We have a stun-stick team as well but I remind them, ‘You can’t use it unless you can clear it.’
Lo and behold the house has plantation shutters – our team can’t see in so they can’t clear it. Turns out to be a good thing as there was a twelve-year-old girl sitting there at a computer.
So we minimise our response. We go up there, start working it, can’t fucking blow the door for shit. We fire six rounds, trying to pop it but we can’t get the thing to go. So at that point we realise the ghost is up – we can’t do it – so we call out ‘tactical’ to assist us. One of the things we do when we wait for tactical is, we’d go down on one knee – I don’t know why, minimise our size or whatever the case may be. I don’t do it anymore, I hide behind the shield instead. But back then I called tactical and I’ve already started to go down on my knee and then all of a sudden, POP-POP-POP! Dude starts fucking lighting us up from the inside of the house and I feel this thing on my groin flap – the flap that hangs down from my bullet proof vest – you know what I mean? Didn’t think nothing of it at the time though.
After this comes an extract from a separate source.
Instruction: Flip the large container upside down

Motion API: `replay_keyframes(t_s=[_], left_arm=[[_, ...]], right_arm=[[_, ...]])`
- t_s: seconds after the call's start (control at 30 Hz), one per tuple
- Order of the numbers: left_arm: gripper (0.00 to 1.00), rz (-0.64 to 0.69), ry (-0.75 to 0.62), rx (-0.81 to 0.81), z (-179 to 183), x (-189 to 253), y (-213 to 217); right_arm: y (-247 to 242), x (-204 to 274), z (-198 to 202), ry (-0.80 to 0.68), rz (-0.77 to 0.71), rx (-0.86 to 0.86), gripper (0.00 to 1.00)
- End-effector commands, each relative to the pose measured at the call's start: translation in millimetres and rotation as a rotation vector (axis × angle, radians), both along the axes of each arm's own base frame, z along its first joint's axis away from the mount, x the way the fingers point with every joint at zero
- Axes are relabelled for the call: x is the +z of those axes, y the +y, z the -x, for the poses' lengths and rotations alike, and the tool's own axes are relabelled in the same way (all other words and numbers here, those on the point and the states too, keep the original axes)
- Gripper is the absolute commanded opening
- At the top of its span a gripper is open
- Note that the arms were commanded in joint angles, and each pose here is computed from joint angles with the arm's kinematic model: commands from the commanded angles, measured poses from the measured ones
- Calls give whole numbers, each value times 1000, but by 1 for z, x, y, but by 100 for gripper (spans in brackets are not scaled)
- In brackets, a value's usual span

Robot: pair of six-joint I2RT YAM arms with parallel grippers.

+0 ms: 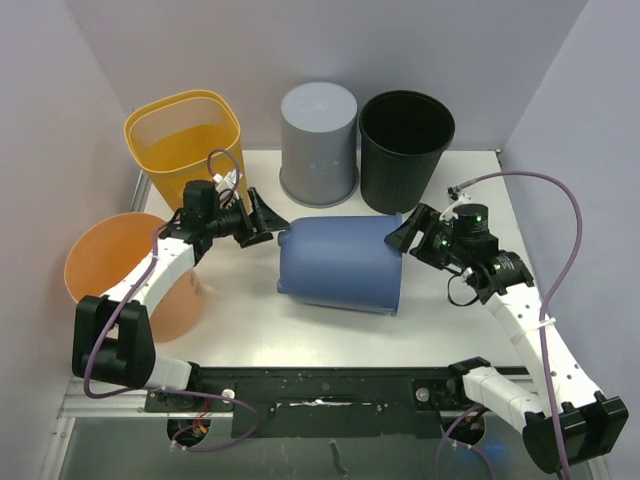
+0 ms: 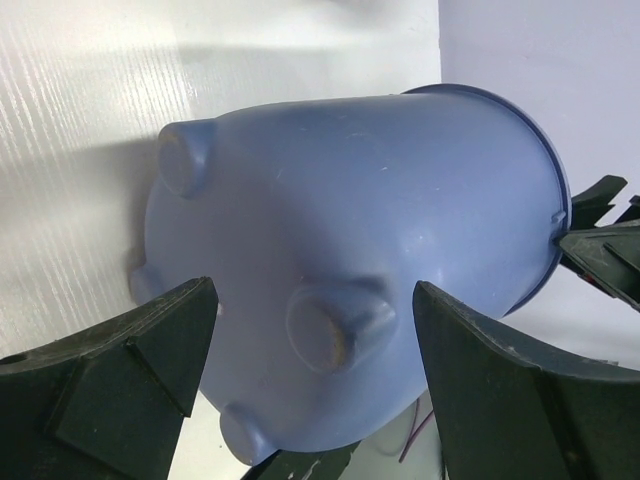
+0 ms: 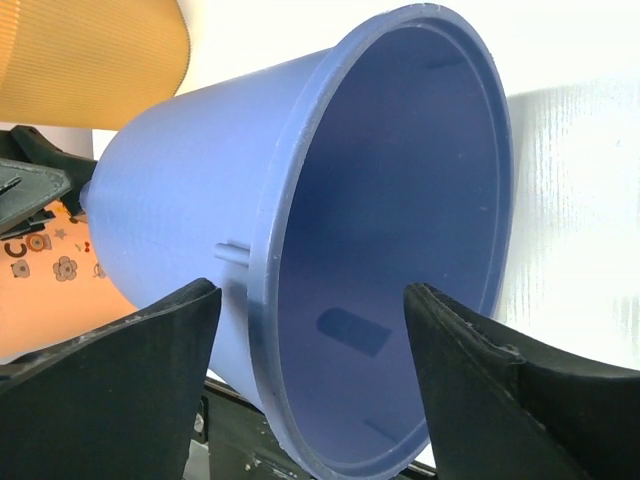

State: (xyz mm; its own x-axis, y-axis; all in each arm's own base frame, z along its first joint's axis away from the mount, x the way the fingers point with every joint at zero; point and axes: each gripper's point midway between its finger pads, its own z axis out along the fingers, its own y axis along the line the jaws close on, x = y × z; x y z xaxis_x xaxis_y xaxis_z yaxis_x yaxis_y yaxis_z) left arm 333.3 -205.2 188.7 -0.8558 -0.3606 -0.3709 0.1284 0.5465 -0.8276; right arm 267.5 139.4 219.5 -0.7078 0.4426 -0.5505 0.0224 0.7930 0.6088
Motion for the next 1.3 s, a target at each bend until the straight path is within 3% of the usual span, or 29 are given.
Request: replay_keyframes(t_s=[0.0, 0.27, 0.57, 0.7, 1.27], left_arm=[[79, 28, -55, -32, -5, 10, -8], [79, 29, -52, -44, -5, 8, -13], [79, 29, -53, -48, -5, 7, -16], [79, 29, -51, -53, -4, 7, -18], [76, 106, -75, -126, 12, 37, -28]], right_arm=[[-6, 31, -6, -86, 19, -9, 77], [-10, 41, -1, -103, 38, -7, 78], [-10, 29, 11, -65, 42, 12, 42], [-4, 29, 8, -69, 25, 37, 36], [-3, 15, 5, -39, 29, 35, 32]])
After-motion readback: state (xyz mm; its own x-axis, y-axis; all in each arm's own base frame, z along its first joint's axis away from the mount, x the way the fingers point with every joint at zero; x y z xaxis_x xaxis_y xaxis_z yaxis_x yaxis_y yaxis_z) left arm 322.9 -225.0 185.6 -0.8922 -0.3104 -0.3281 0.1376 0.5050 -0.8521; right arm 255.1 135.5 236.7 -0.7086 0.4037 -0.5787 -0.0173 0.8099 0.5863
Hear one of my guys say, ‘I’M HIT! I’M DOWN!’
He drops. The other guys start effecting an ‘officer-down’ rescue on him. Didn’t even know it at the time but another officer then got hit in the thigh and also went down. Another guy picked him up and took him out. So me and my ATL are about the only ones left there and I honestly think, ‘This fucking guy’s crazy.
He’s going to come out and shoot us all.’ So we roll over to the garage and we’re sitting there, my ATL and I, waiting this fucking guy out, sweating beads. He’s crazy, he’s shooting at us even though he knows who we are because we’re yellin’ ‘POLICE!’ Doing everything we can to identify ourselves.